* _WORK REQUIRED_:
Find the line containing "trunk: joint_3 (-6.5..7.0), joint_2" in the listing below. Repeat it exactly, along with each following line up to and including the one containing "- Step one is".

STORED DATA START

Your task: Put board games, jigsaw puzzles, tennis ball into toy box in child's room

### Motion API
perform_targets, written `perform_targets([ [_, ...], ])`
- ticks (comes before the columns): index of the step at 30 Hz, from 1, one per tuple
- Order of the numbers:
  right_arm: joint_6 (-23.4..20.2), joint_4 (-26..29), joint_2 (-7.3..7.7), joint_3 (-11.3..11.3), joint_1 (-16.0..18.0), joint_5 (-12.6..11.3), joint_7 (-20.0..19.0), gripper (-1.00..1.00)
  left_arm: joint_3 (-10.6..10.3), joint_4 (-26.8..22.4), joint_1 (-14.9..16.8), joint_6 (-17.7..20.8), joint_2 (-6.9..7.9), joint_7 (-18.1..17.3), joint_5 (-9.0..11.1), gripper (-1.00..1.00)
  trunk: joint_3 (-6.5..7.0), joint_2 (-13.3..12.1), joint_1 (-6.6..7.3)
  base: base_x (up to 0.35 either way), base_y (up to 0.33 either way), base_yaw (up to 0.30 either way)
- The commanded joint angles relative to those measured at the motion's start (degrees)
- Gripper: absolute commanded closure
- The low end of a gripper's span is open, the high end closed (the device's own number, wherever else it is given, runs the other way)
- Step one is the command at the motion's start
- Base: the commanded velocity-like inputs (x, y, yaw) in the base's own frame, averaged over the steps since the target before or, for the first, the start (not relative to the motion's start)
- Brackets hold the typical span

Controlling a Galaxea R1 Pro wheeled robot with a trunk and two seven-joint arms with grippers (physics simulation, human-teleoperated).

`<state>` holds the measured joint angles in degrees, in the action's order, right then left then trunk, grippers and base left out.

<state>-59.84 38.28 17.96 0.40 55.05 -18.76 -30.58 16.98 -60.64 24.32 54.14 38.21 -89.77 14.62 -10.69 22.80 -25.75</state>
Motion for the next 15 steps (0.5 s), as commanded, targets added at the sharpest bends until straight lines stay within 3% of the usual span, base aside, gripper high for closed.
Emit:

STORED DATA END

* _RESULT OF THIS TASK_:
  trunk: joint_3 (-6.5..7.0), joint_2 (-13.3..12.1), joint_1 (-6.6..7.3)
  base: base_x (up to 0.35 either way), base_y (up to 0.33 either way), base_yaw (up to 0.30 either way)
- The commanded joint angles relative to those measured at the motion's start (degrees)
- Gripper: absolute commanded closure
- The low end of a gripper's span is open, the high end closed (the device's own number, wherever else it is given, runs the other way)
- Step one is the command at the motion's start

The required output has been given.